Required action: In the entries below, find the line with "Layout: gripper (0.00" and the line with "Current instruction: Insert", then retype both and everything between them exactly. Do not copy the pictures.
—————
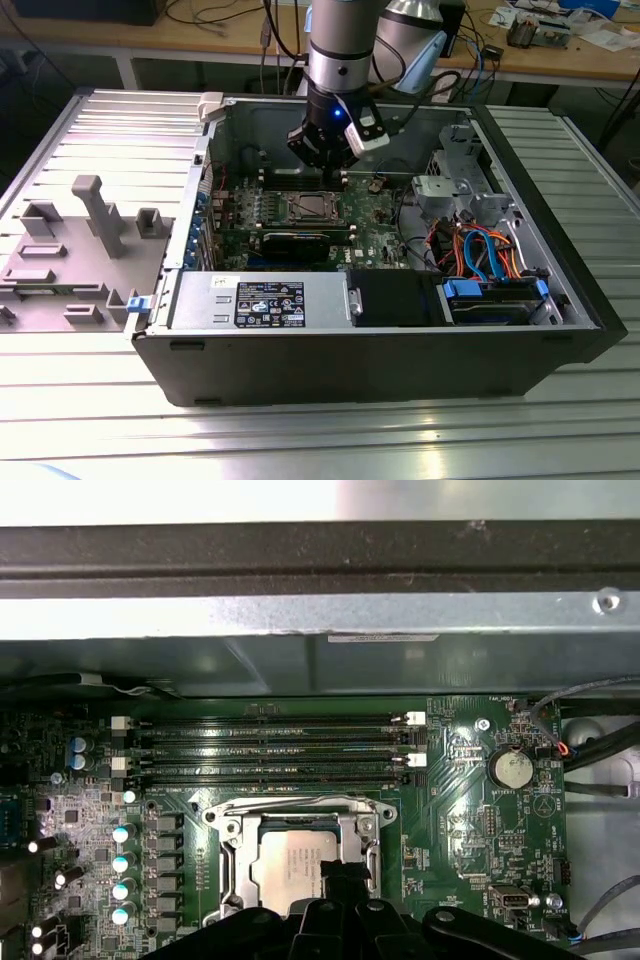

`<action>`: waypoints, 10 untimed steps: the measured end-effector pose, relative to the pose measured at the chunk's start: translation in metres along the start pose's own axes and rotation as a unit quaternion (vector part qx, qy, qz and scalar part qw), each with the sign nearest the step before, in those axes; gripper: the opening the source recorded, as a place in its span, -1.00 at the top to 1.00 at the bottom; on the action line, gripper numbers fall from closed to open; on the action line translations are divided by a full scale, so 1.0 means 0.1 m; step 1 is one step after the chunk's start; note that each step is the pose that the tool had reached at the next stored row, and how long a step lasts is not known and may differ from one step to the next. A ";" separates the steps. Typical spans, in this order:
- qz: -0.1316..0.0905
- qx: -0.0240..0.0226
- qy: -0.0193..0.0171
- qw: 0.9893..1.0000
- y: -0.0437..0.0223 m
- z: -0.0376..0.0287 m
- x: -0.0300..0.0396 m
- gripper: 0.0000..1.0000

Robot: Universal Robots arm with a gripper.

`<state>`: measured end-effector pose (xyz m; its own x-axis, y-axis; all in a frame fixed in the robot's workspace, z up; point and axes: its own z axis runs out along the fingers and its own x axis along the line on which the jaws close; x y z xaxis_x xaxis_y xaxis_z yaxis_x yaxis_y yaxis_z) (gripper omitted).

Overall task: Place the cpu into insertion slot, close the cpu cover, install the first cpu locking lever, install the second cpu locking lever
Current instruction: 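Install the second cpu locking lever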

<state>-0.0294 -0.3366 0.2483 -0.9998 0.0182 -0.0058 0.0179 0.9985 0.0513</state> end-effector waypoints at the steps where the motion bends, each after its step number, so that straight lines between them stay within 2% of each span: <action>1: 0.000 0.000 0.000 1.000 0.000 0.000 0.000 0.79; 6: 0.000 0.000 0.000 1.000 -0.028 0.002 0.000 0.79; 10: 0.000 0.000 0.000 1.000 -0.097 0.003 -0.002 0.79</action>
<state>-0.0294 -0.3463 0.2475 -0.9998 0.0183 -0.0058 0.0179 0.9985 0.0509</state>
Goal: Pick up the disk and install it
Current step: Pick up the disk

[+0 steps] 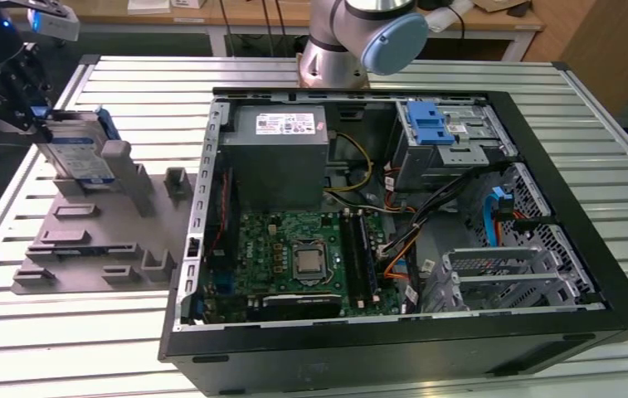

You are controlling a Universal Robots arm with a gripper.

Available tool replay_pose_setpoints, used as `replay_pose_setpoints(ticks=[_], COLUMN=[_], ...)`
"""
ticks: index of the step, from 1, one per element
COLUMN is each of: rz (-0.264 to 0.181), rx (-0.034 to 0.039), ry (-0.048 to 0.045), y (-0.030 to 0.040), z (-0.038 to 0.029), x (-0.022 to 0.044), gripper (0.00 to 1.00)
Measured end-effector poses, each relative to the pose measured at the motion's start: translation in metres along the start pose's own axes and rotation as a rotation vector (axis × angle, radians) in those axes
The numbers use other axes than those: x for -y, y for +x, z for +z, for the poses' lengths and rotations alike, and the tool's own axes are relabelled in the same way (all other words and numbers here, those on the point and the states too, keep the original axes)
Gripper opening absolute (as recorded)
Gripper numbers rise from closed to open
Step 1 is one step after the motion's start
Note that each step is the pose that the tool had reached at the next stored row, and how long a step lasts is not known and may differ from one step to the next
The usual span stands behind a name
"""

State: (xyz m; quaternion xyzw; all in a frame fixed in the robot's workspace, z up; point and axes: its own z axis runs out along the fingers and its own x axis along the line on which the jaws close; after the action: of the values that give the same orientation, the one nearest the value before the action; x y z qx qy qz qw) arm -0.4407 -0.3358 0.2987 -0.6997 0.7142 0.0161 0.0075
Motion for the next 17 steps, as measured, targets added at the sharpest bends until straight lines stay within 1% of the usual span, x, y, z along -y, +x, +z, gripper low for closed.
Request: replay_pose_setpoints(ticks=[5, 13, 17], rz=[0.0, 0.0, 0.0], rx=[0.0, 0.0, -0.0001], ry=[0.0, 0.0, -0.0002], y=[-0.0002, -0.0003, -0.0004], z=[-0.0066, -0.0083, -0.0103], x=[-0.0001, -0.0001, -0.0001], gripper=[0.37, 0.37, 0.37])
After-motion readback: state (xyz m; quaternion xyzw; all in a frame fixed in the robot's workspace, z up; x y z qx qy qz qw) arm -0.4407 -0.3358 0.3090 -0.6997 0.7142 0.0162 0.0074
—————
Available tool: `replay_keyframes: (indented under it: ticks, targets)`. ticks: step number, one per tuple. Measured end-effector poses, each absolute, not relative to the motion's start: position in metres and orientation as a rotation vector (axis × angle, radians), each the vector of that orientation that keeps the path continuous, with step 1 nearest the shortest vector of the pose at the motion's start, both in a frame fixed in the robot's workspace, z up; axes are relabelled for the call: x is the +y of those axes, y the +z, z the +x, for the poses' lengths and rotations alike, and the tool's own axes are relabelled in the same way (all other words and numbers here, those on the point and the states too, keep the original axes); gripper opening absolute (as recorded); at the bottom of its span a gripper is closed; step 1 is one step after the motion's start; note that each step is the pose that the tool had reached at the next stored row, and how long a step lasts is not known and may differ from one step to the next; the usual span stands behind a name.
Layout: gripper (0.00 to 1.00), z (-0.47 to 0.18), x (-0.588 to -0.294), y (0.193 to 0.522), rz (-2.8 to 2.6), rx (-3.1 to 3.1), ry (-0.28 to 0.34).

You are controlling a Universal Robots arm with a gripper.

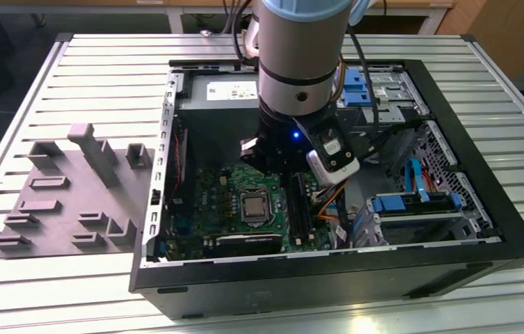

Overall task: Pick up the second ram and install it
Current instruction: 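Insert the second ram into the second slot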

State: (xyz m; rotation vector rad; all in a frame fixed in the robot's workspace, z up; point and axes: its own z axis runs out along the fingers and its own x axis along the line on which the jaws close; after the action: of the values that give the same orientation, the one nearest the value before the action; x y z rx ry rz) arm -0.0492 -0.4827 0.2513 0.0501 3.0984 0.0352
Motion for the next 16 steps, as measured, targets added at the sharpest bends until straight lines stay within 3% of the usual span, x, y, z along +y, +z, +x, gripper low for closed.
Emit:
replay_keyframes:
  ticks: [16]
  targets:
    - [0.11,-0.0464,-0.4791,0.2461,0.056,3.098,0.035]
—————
Exercise solution:
Layout: gripper (0.00 to 1.00), z (-0.47 to 0.18), x (-0.588 to -0.294), y (0.193 to 0.522), rz (-2.8 to 2.6), rx (-3.1 to 3.1), ry (-0.28 to 0.34).

You are controlling a Universal Robots arm with a gripper.


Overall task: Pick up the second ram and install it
Current instruction: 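Insert the second ram into the second slot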

No other output was requested.